»»

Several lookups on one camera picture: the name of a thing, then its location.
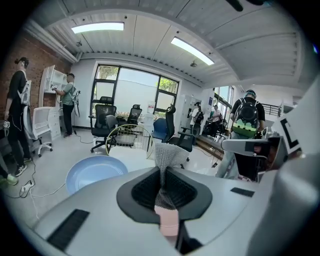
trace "chair armrest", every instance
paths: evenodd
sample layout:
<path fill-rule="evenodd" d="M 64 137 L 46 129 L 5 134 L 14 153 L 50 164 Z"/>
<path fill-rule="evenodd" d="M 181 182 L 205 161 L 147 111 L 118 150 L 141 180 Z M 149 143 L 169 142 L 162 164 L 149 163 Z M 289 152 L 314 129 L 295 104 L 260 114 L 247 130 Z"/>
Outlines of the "chair armrest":
<path fill-rule="evenodd" d="M 186 132 L 181 132 L 181 131 L 178 131 L 178 134 L 185 135 L 185 136 L 193 136 L 193 134 L 191 134 L 191 133 L 186 133 Z"/>

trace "power strip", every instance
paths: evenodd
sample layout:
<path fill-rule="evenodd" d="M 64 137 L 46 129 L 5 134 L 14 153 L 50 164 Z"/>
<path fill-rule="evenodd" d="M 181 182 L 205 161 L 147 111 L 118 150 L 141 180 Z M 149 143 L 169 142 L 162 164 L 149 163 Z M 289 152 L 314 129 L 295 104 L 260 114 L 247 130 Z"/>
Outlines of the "power strip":
<path fill-rule="evenodd" d="M 27 193 L 29 192 L 29 190 L 35 185 L 34 182 L 32 182 L 31 180 L 29 180 L 27 182 L 27 184 L 25 184 L 24 186 L 21 187 L 20 189 L 20 196 L 24 197 L 27 195 Z"/>

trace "fluorescent light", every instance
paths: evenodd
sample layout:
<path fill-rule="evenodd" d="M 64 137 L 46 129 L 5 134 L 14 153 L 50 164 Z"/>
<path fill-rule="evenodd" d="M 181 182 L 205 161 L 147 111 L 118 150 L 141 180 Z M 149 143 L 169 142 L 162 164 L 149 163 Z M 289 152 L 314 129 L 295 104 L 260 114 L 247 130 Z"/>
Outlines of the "fluorescent light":
<path fill-rule="evenodd" d="M 97 30 L 124 30 L 124 27 L 125 24 L 123 22 L 99 22 L 75 26 L 72 28 L 72 30 L 75 34 L 77 34 Z"/>
<path fill-rule="evenodd" d="M 179 39 L 177 37 L 172 39 L 171 44 L 178 46 L 178 47 L 184 49 L 185 51 L 193 54 L 194 56 L 198 57 L 200 60 L 202 60 L 204 63 L 208 64 L 209 66 L 214 64 L 214 62 L 211 59 L 209 59 L 206 55 L 204 55 L 201 51 L 197 50 L 196 48 L 194 48 L 190 44 L 182 41 L 181 39 Z"/>

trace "sneaker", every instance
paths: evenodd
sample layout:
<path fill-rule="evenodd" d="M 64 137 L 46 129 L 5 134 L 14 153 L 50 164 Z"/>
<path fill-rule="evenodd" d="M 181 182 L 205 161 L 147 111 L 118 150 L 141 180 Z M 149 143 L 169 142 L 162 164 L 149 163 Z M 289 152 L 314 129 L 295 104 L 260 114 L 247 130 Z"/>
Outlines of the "sneaker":
<path fill-rule="evenodd" d="M 71 137 L 71 136 L 72 136 L 72 133 L 71 133 L 71 134 L 65 133 L 65 134 L 63 135 L 64 138 L 69 138 L 69 137 Z"/>
<path fill-rule="evenodd" d="M 11 174 L 8 174 L 8 177 L 6 178 L 6 182 L 12 186 L 17 185 L 18 181 L 19 180 Z"/>
<path fill-rule="evenodd" d="M 29 157 L 29 158 L 24 157 L 23 158 L 23 162 L 24 163 L 28 163 L 28 162 L 31 162 L 31 161 L 32 161 L 31 157 Z"/>
<path fill-rule="evenodd" d="M 20 176 L 27 168 L 28 168 L 28 166 L 26 166 L 25 164 L 24 164 L 24 165 L 21 165 L 21 166 L 17 166 L 14 175 L 15 175 L 16 177 Z"/>

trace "gray shirt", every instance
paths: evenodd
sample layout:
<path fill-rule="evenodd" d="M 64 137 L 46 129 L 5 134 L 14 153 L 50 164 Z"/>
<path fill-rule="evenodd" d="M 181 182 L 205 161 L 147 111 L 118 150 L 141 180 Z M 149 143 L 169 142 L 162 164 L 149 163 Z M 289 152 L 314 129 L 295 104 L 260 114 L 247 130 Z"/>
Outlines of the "gray shirt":
<path fill-rule="evenodd" d="M 64 104 L 64 105 L 73 105 L 74 104 L 70 94 L 73 95 L 75 90 L 76 90 L 76 88 L 70 82 L 64 87 L 63 91 L 65 92 L 65 95 L 62 96 L 62 104 Z"/>

««

(To do) No pictures go in the copy. Set down all the data exactly.

(Completed exercise)
Several lookups on one camera picture: the name of a thing, then its location.
trace "chair armrest", every instance
paths: evenodd
sample layout:
<path fill-rule="evenodd" d="M 64 137 L 46 129 L 5 134 L 14 153 L 50 164 Z"/>
<path fill-rule="evenodd" d="M 181 182 L 205 161 L 147 111 L 118 150 L 141 180 Z M 149 143 L 169 142 L 162 164 L 149 163 Z M 289 152 L 314 129 L 295 104 L 260 114 L 247 130 Z"/>
Outlines of the "chair armrest":
<path fill-rule="evenodd" d="M 186 132 L 181 132 L 181 131 L 178 131 L 178 134 L 185 135 L 185 136 L 193 136 L 193 134 L 191 134 L 191 133 L 186 133 Z"/>

trace "power strip", every instance
paths: evenodd
sample layout:
<path fill-rule="evenodd" d="M 64 137 L 46 129 L 5 134 L 14 153 L 50 164 Z"/>
<path fill-rule="evenodd" d="M 181 182 L 205 161 L 147 111 L 118 150 L 141 180 Z M 149 143 L 169 142 L 162 164 L 149 163 Z M 289 152 L 314 129 L 295 104 L 260 114 L 247 130 Z"/>
Outlines of the "power strip":
<path fill-rule="evenodd" d="M 27 193 L 29 192 L 29 190 L 35 185 L 34 182 L 32 182 L 31 180 L 29 180 L 27 182 L 27 184 L 25 184 L 24 186 L 21 187 L 20 189 L 20 196 L 24 197 L 27 195 Z"/>

trace "fluorescent light", every instance
paths: evenodd
sample layout:
<path fill-rule="evenodd" d="M 64 137 L 46 129 L 5 134 L 14 153 L 50 164 Z"/>
<path fill-rule="evenodd" d="M 181 182 L 205 161 L 147 111 L 118 150 L 141 180 Z M 149 143 L 169 142 L 162 164 L 149 163 Z M 289 152 L 314 129 L 295 104 L 260 114 L 247 130 Z"/>
Outlines of the "fluorescent light":
<path fill-rule="evenodd" d="M 97 30 L 124 30 L 124 27 L 125 24 L 123 22 L 99 22 L 75 26 L 72 28 L 72 30 L 75 34 L 77 34 Z"/>
<path fill-rule="evenodd" d="M 179 39 L 177 37 L 172 39 L 171 44 L 178 46 L 178 47 L 184 49 L 185 51 L 193 54 L 194 56 L 198 57 L 200 60 L 202 60 L 204 63 L 208 64 L 209 66 L 214 64 L 214 62 L 211 59 L 209 59 L 206 55 L 204 55 L 201 51 L 197 50 L 196 48 L 194 48 L 190 44 L 182 41 L 181 39 Z"/>

trace "sneaker", every instance
paths: evenodd
sample layout:
<path fill-rule="evenodd" d="M 64 137 L 46 129 L 5 134 L 14 153 L 50 164 Z"/>
<path fill-rule="evenodd" d="M 181 182 L 205 161 L 147 111 L 118 150 L 141 180 Z M 149 143 L 169 142 L 162 164 L 149 163 Z M 289 152 L 314 129 L 295 104 L 260 114 L 247 130 Z"/>
Outlines of the "sneaker":
<path fill-rule="evenodd" d="M 71 137 L 71 136 L 72 136 L 72 133 L 71 133 L 71 134 L 65 133 L 65 134 L 63 135 L 64 138 L 69 138 L 69 137 Z"/>
<path fill-rule="evenodd" d="M 11 174 L 8 174 L 8 177 L 6 178 L 6 182 L 12 186 L 17 185 L 18 181 L 19 180 Z"/>
<path fill-rule="evenodd" d="M 29 157 L 29 158 L 24 157 L 23 158 L 23 162 L 24 163 L 28 163 L 28 162 L 31 162 L 31 161 L 32 161 L 31 157 Z"/>
<path fill-rule="evenodd" d="M 20 176 L 27 168 L 28 168 L 28 166 L 26 166 L 25 164 L 24 164 L 24 165 L 21 165 L 21 166 L 17 166 L 14 175 L 15 175 L 16 177 Z"/>

trace "gray shirt", every instance
paths: evenodd
sample layout:
<path fill-rule="evenodd" d="M 64 137 L 46 129 L 5 134 L 14 153 L 50 164 Z"/>
<path fill-rule="evenodd" d="M 181 182 L 205 161 L 147 111 L 118 150 L 141 180 Z M 149 143 L 169 142 L 162 164 L 149 163 Z M 289 152 L 314 129 L 295 104 L 260 114 L 247 130 Z"/>
Outlines of the "gray shirt":
<path fill-rule="evenodd" d="M 64 104 L 64 105 L 73 105 L 74 104 L 70 94 L 73 95 L 75 90 L 76 90 L 76 88 L 70 82 L 64 87 L 63 91 L 65 92 L 65 95 L 62 96 L 62 104 Z"/>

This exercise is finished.